__DATA PROVIDED__:
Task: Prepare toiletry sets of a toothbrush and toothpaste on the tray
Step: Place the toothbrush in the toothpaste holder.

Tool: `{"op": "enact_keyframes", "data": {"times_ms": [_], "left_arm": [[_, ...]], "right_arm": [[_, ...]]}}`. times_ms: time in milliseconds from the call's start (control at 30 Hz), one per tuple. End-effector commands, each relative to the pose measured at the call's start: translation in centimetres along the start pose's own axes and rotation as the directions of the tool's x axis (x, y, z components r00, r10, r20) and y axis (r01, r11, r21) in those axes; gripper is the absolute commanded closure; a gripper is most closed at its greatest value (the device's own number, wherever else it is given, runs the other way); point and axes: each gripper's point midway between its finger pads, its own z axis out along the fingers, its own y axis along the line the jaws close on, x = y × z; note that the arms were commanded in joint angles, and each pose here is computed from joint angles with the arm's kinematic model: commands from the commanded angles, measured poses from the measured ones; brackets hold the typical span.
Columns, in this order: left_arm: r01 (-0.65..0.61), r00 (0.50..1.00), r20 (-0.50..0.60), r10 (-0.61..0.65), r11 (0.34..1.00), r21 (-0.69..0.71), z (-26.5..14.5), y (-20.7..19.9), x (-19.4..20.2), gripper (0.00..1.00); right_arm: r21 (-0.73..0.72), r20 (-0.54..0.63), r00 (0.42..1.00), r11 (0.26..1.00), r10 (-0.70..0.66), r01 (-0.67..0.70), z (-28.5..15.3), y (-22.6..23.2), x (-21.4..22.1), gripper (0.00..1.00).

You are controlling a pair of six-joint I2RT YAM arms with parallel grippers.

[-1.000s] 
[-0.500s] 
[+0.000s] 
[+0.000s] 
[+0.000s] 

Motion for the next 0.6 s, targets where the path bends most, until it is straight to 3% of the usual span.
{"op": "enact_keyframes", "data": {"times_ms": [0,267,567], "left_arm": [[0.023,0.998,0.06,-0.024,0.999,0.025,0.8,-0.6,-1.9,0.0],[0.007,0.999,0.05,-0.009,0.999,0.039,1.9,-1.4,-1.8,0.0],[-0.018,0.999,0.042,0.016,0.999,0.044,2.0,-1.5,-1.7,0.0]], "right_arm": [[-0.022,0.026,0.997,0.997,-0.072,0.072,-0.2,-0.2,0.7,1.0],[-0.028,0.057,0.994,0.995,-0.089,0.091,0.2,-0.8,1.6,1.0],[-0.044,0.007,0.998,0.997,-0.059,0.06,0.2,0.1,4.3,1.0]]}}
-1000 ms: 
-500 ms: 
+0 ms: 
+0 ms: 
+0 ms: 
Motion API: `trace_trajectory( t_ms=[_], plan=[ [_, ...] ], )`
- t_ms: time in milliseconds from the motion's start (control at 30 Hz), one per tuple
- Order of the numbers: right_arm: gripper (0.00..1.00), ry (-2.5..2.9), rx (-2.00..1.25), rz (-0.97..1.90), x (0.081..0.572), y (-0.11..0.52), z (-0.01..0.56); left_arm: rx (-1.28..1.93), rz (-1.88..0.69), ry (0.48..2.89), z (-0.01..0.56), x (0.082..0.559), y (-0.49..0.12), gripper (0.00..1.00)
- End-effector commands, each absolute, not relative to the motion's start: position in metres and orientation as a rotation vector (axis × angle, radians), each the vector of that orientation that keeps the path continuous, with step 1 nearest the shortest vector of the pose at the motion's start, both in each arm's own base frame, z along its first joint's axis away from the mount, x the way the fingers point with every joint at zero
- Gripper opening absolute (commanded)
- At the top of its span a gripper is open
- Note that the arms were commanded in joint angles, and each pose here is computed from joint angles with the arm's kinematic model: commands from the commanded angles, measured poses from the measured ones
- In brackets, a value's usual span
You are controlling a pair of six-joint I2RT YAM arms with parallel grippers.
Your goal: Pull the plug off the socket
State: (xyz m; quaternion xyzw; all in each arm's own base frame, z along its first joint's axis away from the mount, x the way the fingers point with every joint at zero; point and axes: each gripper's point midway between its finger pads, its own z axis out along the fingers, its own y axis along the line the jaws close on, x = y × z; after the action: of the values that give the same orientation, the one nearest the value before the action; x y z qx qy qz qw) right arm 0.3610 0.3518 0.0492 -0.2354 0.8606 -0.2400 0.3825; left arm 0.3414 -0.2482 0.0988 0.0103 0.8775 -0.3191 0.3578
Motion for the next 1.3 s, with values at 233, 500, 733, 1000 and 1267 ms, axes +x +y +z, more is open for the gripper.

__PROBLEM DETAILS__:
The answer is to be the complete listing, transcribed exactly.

__ANSWER TO THIS PROBLEM__:
Task: Prepare toiletry sets of a toothbrush and toothpaste on the tray
Step: Place the toothbrush in the toothpaste holder.

Tool: `{"op": "enact_keyframes", "data": {"times_ms": [_], "left_arm": [[_, ...]], "right_arm": [[_, ...]]}}`. times_ms: time in milliseconds from the call's start (control at 30 Hz), one per tuple. End-effector commands, each relative to the pose measured at the call's start: translation in centimetres along the start pose's own axes and rotation as the directions of the tool's x axis (x, y, z components r00, r10, r20) and y axis (r01, r11, r21) in those axes; gripper is the absolute commanded closure; a gripper is most closed at its greatest value (the device's own number, wherever else it is given, runs the other way); point and axes: each gripper's point midway between its finger pads, its own z axis out along the fingers, its own y axis along the line the jaws close on, x = y × z; note that the arms were commanded in joint angles, and each pose here is computed from joint angles with the arm's kinematic model: commands from the commanded angles, measured poses from the measured ones; brackets hold the typical span.
Columns, in this order: left_arm: r01 (-0.65..0.61), r00 (0.50..1.00), r20 (-0.50..0.60), r10 (-0.61..0.65), r11 (0.34..1.00), r21 (-0.69..0.71), z (-26.5..14.5), y (-20.7..19.9), x (-19.4..20.2), gripper (0.00..1.00); right_arm: r21 (-0.73..0.72), r20 (-0.54..0.63), r00 (0.42..1.00), r11 (0.26..1.00), r10 (-0.70..0.66), r01 (-0.67..0.70), z (-28.5..15.3), y (-22.6..23.2), x (-21.4..22.1), gripper (0.00..1.00).

You are controlling a pair of six-joint I2RT YAM arms with parallel grippers.

[-1.000s] 
[-0.500s] 
[+0.000s] 
[+0.000s] 
[+0.000s] 

Motion for the next 0.6 s, targets where the path bends most, until it is straight to 3% of the usual span.
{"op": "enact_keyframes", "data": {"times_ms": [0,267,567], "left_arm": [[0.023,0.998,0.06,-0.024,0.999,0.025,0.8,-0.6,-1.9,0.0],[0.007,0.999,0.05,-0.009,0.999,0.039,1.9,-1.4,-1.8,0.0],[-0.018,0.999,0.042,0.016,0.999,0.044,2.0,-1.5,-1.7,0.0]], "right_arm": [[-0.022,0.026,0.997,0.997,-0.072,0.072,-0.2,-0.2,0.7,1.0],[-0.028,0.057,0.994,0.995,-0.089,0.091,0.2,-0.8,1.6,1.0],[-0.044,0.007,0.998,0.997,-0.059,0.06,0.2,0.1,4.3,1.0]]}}
-1000 ms: 
-500 ms: 
+0 ms: 
+0 ms: 
+0 ms: 
Motion API: `trace_trajectory( t_ms=[_], plan=[ [_, ...] ], )`
- t_ms: time in milliseconds from the motion's start (control at 30 Hz), one per tuple
- Order of the numbers: right_arm: gripper (0.00..1.00), ry (-2.5..2.9), rx (-2.00..1.25), rz (-0.97..1.90), x (0.081..0.572), y (-0.11..0.52), z (-0.01..0.56); left_arm: rx (-1.28..1.93), rz (-1.88..0.69), ry (0.48..2.89), z (-0.01..0.56), x (0.082..0.559), y (-0.49..0.12), gripper (0.00..1.00)
- End-effector commands, each absolute, not relative to the motion's start: position in metres and orientation as a rotation vector (axis × angle, radians), each the vector of that orientation that keeps the path continuous, with step 1 nearest the shortest vector of the pose at the motion's start, both in each arm's own base frame, z along its first joint's axis away from the mount, x the way the fingers point with every joint at zero
- Gripper opening absolute (commanded)
- At the top of its span a gripper is open
- Note that the arms were commanded in joint angles, and each pose here is computed from joint angles with the arm's kinematic model: commands from the commanded angles, measured poses from the measured ones
- In brackets, a value's usual span
You are controlling a pair of six-joint I2RT YAM arms with parallel grippers.
Your goal: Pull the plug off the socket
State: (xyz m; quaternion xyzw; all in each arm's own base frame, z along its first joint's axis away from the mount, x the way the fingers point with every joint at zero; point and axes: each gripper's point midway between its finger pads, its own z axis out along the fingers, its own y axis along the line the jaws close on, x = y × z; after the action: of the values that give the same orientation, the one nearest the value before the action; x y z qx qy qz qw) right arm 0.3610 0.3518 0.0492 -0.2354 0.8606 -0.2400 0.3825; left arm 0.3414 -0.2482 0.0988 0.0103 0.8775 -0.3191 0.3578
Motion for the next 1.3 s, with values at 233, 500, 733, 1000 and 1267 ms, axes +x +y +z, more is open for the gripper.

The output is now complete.